● WORK INSTRUCTIONS
A complete and exact copy of the data below is required.

● DATA PROVIDED
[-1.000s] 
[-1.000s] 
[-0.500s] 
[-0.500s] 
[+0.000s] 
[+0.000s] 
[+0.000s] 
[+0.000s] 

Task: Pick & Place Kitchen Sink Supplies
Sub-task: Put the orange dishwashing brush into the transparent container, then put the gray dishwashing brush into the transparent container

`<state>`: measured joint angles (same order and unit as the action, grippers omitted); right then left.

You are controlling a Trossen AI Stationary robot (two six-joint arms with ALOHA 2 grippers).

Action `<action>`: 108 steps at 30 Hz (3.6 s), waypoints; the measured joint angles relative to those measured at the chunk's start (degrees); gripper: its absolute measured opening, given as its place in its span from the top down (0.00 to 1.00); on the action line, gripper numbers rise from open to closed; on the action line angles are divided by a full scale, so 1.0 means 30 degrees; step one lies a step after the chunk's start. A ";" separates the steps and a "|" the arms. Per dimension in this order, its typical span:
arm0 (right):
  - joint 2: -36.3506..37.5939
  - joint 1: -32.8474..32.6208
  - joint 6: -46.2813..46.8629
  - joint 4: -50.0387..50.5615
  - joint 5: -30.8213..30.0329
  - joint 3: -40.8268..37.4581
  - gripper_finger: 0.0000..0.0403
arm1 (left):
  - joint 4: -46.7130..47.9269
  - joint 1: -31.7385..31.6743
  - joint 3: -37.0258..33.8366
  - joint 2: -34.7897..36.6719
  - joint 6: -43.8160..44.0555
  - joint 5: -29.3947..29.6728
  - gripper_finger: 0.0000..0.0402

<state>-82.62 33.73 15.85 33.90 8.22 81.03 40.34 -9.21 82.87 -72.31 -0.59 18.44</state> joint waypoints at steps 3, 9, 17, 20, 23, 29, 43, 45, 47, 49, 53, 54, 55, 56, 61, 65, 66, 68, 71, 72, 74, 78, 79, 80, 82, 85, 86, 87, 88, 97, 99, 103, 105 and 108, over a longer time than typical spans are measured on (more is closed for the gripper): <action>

● TASK RESPONSE
[-1.000s] 
[-1.000s] 
[-0.500s] 
[-0.500s] 
[+0.000s] 
[+0.000s] 
[+0.000s] 
[+0.000s] 

Task: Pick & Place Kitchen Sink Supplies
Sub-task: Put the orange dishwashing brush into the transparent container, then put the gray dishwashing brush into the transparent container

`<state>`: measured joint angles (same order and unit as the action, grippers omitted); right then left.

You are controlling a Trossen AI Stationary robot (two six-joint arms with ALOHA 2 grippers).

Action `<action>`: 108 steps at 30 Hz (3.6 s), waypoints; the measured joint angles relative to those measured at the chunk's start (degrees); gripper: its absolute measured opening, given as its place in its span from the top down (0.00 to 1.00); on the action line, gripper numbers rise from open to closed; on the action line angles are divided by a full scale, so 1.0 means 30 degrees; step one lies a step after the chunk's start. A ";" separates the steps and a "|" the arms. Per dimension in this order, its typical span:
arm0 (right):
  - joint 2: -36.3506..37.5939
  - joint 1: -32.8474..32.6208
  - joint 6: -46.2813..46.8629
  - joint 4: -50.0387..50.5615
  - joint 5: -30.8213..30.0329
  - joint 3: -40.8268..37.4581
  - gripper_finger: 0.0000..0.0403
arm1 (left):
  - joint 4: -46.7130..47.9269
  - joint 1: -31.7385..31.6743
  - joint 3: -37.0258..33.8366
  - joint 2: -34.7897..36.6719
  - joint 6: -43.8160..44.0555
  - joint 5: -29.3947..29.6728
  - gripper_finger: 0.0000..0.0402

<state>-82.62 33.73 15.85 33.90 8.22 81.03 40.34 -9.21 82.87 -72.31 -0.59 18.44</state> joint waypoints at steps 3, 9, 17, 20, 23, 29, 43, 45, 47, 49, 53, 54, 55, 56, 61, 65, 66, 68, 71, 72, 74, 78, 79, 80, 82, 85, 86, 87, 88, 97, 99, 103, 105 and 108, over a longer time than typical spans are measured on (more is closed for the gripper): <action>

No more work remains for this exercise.